The lemon's volatile qualities means that the dangers associated with lemonade production are unmatched by anything this side of meth labs and nuclear fission. In the hands of illicit peddlers lemons are smashed, squashed, pulped, and pureed, and their filtrate sold on the street to an unsuspecting public. With no quality control or governmental oversight, the varying degrees of purity finds unsuspecting clients exhibiting alum-enhanced smiles.

Despite the many threats posed by lemonade, there are those who denigrate the efforts of our badged brethren. These lesser mortals characterize our heroes as having screwed up priorities and exploiting their authority as an avenue to revenue and openly ponder if their vigilance wouldn't be better spent in the pursuit of cold-blooded murderers and Congressmen. But a cursory scrutiny splinters these contentions as easily as the cobbled boards that comprise these illicit stands and reveal our critics are as yellow as the fruit they defend. More than mere apologists for the lemon, they are often found to be members of NORMAL (National Organization for the Relief of Many an Abused Lemon).

Contrast these Neville Chamberlain's with the bravery of those who take on these pubescent pulp purveyors. Facing down freckle-faced feckless females and fermenting fruits, these daring-do dicks prove such sufficient inspirations that even green tea stands don't stand a chance. In clamping down on forbidden fruit juices, they prevent the taint of legitimacy that would lead to broader social acceptance and eventual franchisement. And if there's one thing we don't need it's the presence of lemonade stands inside America's malls alongside other inexplicable success stories such as Mrs. Fields' Cookies.

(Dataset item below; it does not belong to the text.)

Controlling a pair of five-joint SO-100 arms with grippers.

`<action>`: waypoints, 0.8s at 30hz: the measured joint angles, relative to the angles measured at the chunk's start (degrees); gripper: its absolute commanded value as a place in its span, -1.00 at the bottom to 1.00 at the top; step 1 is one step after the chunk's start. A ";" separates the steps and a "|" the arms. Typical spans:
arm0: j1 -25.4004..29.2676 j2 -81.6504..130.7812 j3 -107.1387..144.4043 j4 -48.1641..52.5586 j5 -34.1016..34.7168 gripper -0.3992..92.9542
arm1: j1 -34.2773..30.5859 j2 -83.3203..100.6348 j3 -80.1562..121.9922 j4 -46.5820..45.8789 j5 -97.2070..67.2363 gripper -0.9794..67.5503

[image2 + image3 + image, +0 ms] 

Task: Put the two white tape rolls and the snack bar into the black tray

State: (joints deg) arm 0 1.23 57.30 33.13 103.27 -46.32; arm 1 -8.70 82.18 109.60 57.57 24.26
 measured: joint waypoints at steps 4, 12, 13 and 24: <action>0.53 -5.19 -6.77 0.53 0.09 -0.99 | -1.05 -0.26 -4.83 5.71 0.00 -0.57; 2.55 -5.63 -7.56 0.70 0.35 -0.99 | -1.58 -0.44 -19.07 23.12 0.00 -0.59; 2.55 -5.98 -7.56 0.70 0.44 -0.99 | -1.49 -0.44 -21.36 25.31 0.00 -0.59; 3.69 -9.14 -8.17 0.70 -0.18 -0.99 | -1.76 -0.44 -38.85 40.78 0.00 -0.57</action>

Still, society's bleeding hearts wring their hands in worry, fretting that some bewildered and disillusioned seven year olds might be left in their wake and our court calendars further backlogged by sociopathic fathers trying to defend the indefensible.

I will give them that. But these are small prices to pay when it comes to protecting our American way of life, and I, for one, sleep better at night knowing that the LemOnade Stand EnforceRS (LOSERS) are out there continuing their march on the rind.

So here's to you, Coralville, Iowa, and Appleton, Wis. Our hats off to you, Tulare, Calif., and Midway, Ga. You make me proud to have been a law enforcement official—and happy as hell I am retired.

And as for you who would foolishly abide by the adage, "When life hands you lemons"...Well, just consider yourselves forewarned.

Related: Ga. Officers Shut Down Lemonade Stand

Author

Dean Scoville
Dean Scoville

Associate Editor

Former associate editor of Police Magazine and a retired patrol supervisor and investigator with the Los Angeles Sheriff's Department, Sgt. Dean Scoville has received multiple awards for government service.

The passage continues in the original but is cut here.